Das wirklich traurige daran ist, das es sich um
das Studio handelt, das Halo 1 – 3 und Halo Breach in ihrer Vita zu stehen haben. Das deprimiert mich gerade zutiefst.
Destiny darf aber nicht zu Sony zählen, das Spiel war schon Jahrelang auf dem Markt und selbst nach Bungie Kauf wurde dem Studio freie hand gelassen, das scheitern ist hier nur seiten Bungie. Sony hat ledeglich den Geldhahn zugedreht und kann nicht mit reingenommen werden für die niederlage.
Man liest aus dem titel schon als wäre Sony schuld an Destiny’s s niederlage, was nicht stimmt. Das sollte auch nicht so rübergegeben werden.
Es war auch der größte Fehler von denen nicht einzugreifen, Jeder sagt seit Jahren das D2 extrem hohes potenzial hat, man hätte es nur ausarbeiten und umsetzen müssen aber das wollte keiner, da war Everversum Weekly update für Geld machen wichtiger. Sie hätten einschreiten sollen und änderungen (positive klaro) bringen müssen und nicht freie hand geben. Hätten sie eig. wissen sollen da seit Activision trennung Bungie nur immer weiter sunk weil sie selber alles nicht halten und ausarbeiten können.
Ihre Sehnsucht nach der eierlegenden Wollmichsau wirkt inzwischen schon ausgesprochen lächerlich, in ihrer Verzweiflung. Hideaki Nishino ist der Rolle als CEO nicht gewachsen und er ruiniert die Firma irgendwann.
Ich selbst habe nichts gegen Live-Service Games oder gar Gacha-Games, ich gebe mein Geld gerne in Maßen in solchen Games aus.
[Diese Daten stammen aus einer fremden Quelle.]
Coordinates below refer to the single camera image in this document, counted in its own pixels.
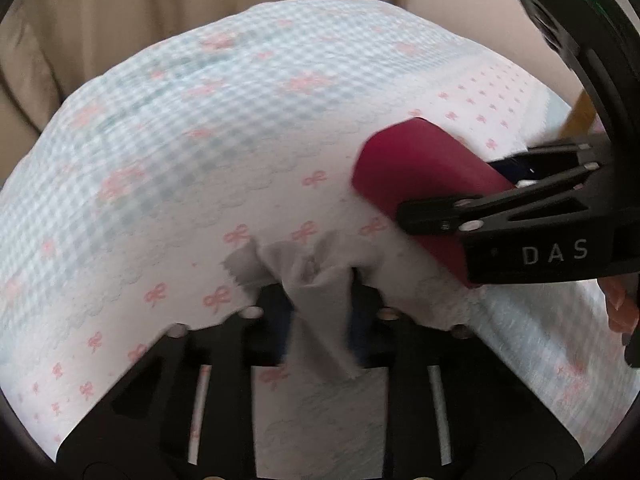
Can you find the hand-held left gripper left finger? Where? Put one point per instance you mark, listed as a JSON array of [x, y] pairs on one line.
[[286, 330]]

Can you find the person's right hand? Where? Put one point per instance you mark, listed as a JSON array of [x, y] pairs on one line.
[[622, 302]]

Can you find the grey cloth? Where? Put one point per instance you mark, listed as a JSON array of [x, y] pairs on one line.
[[320, 320]]

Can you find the dark red box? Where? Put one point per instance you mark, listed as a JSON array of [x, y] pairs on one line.
[[425, 165]]

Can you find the beige curtain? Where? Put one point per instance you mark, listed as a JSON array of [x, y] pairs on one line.
[[100, 10]]

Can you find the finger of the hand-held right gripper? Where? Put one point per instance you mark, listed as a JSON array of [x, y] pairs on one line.
[[550, 157], [500, 210]]

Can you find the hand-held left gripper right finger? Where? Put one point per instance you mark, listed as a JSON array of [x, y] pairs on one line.
[[356, 332]]

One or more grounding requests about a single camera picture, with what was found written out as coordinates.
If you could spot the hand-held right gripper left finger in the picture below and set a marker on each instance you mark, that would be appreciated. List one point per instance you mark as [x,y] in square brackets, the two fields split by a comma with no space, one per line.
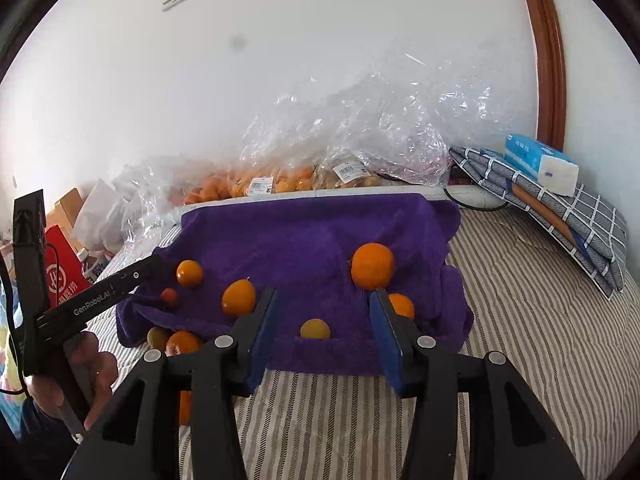
[262,335]

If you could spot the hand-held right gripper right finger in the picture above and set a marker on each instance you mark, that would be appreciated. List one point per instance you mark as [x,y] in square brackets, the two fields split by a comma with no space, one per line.
[387,340]

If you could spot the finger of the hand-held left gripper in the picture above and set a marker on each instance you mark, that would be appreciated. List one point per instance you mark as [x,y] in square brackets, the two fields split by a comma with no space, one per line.
[142,270]

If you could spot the small red fruit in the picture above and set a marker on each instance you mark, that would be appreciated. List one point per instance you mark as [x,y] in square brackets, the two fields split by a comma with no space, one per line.
[169,297]

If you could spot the small yellow-green fruit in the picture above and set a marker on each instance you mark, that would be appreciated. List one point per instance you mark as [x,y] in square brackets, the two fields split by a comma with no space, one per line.
[157,337]

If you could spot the large orange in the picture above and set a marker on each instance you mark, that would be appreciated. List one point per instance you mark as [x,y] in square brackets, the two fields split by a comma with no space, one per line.
[372,266]

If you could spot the clear bag of brown fruits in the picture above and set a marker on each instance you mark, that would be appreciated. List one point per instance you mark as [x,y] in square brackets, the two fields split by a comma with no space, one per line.
[350,172]

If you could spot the person's left hand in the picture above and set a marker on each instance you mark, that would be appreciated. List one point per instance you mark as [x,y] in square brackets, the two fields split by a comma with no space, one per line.
[100,375]

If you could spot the red paper bag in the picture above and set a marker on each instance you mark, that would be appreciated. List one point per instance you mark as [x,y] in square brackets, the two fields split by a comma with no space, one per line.
[62,275]

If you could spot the plastic bottle with label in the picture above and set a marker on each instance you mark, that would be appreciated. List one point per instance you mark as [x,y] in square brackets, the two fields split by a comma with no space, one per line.
[91,263]

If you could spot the crumpled clear plastic bag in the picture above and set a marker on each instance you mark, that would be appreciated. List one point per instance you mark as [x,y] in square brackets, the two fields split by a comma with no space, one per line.
[145,205]

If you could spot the white plastic bag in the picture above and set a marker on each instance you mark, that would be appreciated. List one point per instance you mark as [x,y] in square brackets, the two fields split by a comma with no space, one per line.
[97,210]

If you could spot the brown paper bag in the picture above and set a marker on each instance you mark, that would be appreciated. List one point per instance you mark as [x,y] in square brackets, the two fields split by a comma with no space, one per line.
[65,205]

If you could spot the purple towel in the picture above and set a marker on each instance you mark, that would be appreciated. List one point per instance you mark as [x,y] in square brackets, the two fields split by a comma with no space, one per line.
[300,240]

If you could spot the clear bag of oranges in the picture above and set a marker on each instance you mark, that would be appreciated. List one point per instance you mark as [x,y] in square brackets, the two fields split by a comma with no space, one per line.
[235,185]

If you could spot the striped bed mattress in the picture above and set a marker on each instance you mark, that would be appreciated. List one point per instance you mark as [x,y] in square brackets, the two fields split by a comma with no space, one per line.
[525,360]

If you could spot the folded grey checked cloth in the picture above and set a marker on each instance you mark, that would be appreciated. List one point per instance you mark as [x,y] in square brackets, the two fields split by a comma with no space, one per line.
[590,225]

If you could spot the blue and white tissue pack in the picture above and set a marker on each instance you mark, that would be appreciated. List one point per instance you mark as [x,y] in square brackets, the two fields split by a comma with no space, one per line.
[542,162]

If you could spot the brown wooden door frame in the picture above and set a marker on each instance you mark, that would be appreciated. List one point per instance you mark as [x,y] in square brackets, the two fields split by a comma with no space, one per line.
[545,50]
Marvel Avengers oder Suicide Squad: Kill the Justice League, waren auch als LS-Games geplant, aber sind auch gefloppt.
Damit will ich sagen, dass es nicht immer der Grund ist, weil es ein LS-Game oder es ein Gacha-Game ist, dass es scheitert. Auch eine große Marke/Universum dahinter ist kein Garant, das ein Game Erfolg oder Misserfolg wird.
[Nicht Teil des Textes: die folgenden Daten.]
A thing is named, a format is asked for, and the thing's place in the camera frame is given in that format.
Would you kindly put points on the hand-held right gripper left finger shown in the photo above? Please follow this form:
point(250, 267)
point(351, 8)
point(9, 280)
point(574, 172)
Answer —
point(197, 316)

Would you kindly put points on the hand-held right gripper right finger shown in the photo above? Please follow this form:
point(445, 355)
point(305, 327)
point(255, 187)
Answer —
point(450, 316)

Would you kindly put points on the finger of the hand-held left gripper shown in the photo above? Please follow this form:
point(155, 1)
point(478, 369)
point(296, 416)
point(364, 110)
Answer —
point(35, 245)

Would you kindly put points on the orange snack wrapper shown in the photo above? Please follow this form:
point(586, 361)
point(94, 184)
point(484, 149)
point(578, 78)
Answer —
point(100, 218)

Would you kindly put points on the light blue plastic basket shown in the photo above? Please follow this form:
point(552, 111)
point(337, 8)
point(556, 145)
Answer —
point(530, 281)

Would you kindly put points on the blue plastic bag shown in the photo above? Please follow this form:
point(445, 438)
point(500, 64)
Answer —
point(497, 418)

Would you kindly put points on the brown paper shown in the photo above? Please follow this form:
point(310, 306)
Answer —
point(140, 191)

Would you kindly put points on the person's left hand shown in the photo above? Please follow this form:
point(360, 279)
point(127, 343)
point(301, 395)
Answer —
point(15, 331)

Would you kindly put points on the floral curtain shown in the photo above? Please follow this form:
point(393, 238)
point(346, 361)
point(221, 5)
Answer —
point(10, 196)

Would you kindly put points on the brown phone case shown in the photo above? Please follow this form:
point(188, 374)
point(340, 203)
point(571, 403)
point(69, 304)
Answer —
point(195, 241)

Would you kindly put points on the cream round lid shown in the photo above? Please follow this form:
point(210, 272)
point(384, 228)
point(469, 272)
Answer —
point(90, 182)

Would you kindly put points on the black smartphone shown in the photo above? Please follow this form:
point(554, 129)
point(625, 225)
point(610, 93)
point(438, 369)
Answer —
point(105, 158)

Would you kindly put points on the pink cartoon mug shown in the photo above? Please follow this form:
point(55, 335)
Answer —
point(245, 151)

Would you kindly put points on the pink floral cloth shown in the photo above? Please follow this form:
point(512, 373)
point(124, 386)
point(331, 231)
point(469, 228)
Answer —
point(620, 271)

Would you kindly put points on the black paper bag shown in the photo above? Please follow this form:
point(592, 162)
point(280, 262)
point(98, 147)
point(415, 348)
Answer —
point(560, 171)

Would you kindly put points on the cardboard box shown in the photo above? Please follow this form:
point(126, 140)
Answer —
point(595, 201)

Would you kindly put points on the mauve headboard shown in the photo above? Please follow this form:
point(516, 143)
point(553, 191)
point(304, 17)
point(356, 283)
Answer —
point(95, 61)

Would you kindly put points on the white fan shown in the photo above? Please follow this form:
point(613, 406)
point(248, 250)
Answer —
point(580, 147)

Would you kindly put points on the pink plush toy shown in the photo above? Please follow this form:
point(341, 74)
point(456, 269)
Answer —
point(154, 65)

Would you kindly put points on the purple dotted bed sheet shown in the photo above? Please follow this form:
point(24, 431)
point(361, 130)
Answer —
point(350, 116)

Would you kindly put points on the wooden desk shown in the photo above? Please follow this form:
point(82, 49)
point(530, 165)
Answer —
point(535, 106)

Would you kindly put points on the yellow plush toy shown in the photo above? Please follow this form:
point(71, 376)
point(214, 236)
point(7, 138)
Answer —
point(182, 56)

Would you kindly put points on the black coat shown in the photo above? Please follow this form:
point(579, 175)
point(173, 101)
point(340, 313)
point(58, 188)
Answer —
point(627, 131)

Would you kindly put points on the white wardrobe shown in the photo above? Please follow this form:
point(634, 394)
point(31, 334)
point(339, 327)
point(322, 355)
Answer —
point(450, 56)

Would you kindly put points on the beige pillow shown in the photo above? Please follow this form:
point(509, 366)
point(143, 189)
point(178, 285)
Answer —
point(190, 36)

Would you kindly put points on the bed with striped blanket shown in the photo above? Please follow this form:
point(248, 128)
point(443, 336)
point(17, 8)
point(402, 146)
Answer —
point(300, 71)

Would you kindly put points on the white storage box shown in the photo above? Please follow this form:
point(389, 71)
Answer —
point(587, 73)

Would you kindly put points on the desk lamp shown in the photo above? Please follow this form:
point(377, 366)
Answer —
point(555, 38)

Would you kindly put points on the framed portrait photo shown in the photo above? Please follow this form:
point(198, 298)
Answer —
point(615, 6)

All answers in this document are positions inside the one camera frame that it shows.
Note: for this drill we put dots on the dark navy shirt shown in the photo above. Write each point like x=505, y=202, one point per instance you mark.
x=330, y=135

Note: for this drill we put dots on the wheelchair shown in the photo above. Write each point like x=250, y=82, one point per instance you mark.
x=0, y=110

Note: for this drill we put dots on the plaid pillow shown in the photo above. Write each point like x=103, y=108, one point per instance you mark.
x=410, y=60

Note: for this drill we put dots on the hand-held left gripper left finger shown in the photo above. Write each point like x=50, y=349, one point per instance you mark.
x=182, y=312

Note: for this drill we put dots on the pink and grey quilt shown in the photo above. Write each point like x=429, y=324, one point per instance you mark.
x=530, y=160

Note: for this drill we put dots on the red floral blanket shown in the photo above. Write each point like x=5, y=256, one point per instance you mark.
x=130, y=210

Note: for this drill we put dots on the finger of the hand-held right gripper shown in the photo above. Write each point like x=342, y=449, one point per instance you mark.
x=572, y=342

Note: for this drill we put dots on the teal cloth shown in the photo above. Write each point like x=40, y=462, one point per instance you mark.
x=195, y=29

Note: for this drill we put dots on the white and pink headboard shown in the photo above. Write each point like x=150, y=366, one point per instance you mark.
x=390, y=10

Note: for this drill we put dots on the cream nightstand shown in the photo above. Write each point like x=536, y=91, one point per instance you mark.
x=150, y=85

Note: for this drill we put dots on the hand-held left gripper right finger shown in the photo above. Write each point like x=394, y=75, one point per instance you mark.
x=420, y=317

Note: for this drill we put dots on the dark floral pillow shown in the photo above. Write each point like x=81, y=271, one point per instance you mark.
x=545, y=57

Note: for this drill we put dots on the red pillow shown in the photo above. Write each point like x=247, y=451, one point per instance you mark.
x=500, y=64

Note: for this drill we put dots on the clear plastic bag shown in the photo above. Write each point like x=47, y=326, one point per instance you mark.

Das Gameplay muss passen, bei LS-Games darf es nicht zuviel, aber auch nicht zuwenig sein um sich mit Spaß zu beschäftigen d.h. kein Druck/Zwang herrschen mit “Ich muss jetzt unbedingt online kommen“, auch darf es meiner Meinung nach kein Inhalt geben, wenn man diesen “verpasst”, dass man dann in naher Zukunft da durch Nachteile hat, weil einem z.B eine Waffe fehlt oder Materialien zumindest nicht auf lange Sicht.
Sonys Strategie macht halt auch herzlich wenig sinn.
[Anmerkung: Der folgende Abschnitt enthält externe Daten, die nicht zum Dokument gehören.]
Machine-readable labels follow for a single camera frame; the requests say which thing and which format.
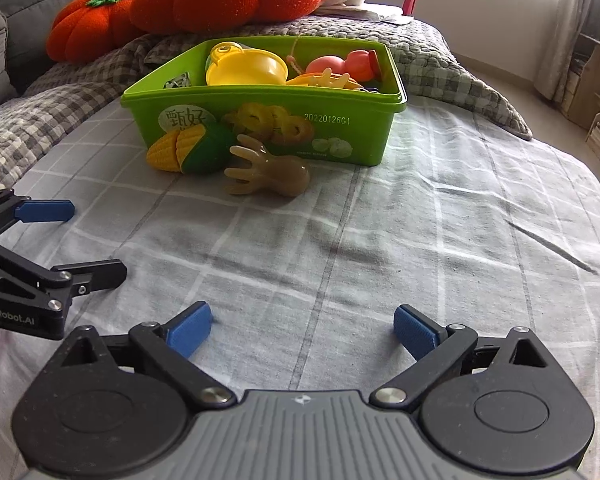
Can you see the orange-yellow toy slice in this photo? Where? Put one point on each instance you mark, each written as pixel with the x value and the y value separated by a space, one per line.
pixel 300 81

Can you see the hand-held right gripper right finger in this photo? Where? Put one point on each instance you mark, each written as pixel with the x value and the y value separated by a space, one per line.
pixel 415 330

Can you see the grey checked quilt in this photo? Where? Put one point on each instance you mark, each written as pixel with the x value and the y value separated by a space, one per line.
pixel 430 60

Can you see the green plastic box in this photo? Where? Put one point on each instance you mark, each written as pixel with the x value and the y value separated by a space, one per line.
pixel 330 125

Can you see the red plastic object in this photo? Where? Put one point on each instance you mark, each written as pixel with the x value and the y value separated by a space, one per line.
pixel 410 2

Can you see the wooden shelf unit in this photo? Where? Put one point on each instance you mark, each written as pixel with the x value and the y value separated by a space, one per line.
pixel 595 85

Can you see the brown rubber toy hand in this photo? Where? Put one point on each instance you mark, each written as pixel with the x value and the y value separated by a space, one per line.
pixel 280 172

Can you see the white papers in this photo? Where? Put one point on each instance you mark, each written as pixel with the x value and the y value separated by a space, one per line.
pixel 370 12

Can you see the yellow toy pot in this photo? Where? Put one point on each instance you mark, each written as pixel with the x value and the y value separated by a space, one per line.
pixel 250 67

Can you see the pink gourd toy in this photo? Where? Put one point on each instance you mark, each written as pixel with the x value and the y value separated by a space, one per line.
pixel 330 62

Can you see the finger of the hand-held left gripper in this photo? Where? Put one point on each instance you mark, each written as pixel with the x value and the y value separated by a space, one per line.
pixel 100 272
pixel 45 211

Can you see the small orange pumpkin cushion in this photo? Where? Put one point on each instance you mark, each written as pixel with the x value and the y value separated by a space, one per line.
pixel 75 30

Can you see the yellowish rubber toy hand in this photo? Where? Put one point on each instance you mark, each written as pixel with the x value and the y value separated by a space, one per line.
pixel 332 79

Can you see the grey grid bed sheet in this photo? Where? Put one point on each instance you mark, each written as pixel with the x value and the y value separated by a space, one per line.
pixel 380 235

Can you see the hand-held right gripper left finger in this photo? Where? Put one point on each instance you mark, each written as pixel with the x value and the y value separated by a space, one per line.
pixel 190 327

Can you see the grey sofa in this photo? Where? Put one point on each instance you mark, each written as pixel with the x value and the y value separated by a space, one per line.
pixel 10 35

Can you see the beige curtain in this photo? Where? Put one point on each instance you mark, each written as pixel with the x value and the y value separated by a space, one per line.
pixel 570 25

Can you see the toy corn cob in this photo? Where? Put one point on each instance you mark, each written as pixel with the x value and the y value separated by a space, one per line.
pixel 170 152

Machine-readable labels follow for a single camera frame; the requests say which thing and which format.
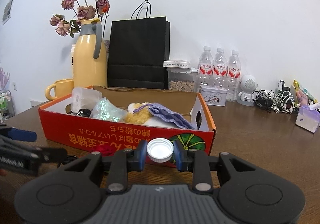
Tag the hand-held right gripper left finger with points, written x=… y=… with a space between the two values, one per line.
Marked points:
x=141 y=157

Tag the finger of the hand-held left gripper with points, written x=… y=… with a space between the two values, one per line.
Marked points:
x=22 y=135
x=50 y=155

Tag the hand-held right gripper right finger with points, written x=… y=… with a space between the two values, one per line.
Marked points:
x=178 y=157

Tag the large white bottle cap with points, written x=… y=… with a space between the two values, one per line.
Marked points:
x=160 y=150

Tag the yellow and white plush sheep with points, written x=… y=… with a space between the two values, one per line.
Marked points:
x=138 y=115

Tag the red cardboard box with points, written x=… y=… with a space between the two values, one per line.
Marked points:
x=87 y=134

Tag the purple knit pouch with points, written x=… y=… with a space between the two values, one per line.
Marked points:
x=167 y=115

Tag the crinkled iridescent plastic bag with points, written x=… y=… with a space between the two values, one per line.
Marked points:
x=107 y=111

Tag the clear plastic swab container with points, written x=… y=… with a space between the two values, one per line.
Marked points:
x=85 y=99

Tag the metal storage rack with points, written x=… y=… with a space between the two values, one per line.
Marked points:
x=6 y=105

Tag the red fabric rose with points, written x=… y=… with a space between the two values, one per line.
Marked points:
x=102 y=151

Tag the purple dried flowers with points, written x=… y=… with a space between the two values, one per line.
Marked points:
x=3 y=79

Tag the yellow mug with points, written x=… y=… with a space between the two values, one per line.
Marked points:
x=62 y=89

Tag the white printed tin box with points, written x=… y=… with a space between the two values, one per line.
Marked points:
x=213 y=96

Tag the clear nut container white lid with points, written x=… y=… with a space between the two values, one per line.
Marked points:
x=181 y=81

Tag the white milk carton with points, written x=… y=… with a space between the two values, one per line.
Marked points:
x=73 y=61

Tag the clear water bottle red label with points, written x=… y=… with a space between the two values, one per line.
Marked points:
x=205 y=69
x=220 y=69
x=233 y=76

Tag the white robot toy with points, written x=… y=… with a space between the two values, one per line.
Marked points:
x=247 y=89

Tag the yellow thermos jug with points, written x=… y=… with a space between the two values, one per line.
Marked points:
x=88 y=64

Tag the black paper bag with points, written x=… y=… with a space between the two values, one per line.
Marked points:
x=138 y=56

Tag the purple tissue pack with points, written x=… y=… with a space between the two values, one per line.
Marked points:
x=307 y=119

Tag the dried pink rose bouquet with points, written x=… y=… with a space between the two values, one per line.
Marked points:
x=85 y=11

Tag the colourful snack packet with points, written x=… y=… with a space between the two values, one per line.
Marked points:
x=305 y=92

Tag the wall poster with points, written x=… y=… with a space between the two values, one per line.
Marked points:
x=8 y=10
Wenn wir uns den Markt der letzten 10 Jahre anschauen, sind ja so viele Publisher oder Studios mit Live-Service auf die Schnauze geflogen das es fast lachhaft wirkt.
Dabei übersehen wird ja auch häufig das es fast überall einen Platzhirsch gibt.
Wobei Sonys Problem das sie fast keine guten First-Party-Titel haben ja sogar fast schlimmer ist. Ja Spider-Man 2 im beispiel war und ist ein gutes Spiel, aber kein DLC obwohl es durchaus sinnvoll gewesen wäre um alles abzuschließen. Die Vermutung das kein DLC aufgrund kosten kam, lag ja leider nahe.
Sony sollte es einfach lassen mit Live-Service und sich auf das Fokusieren was Sie können und das sind vorallem gute bis sehr gute Solo-Titel.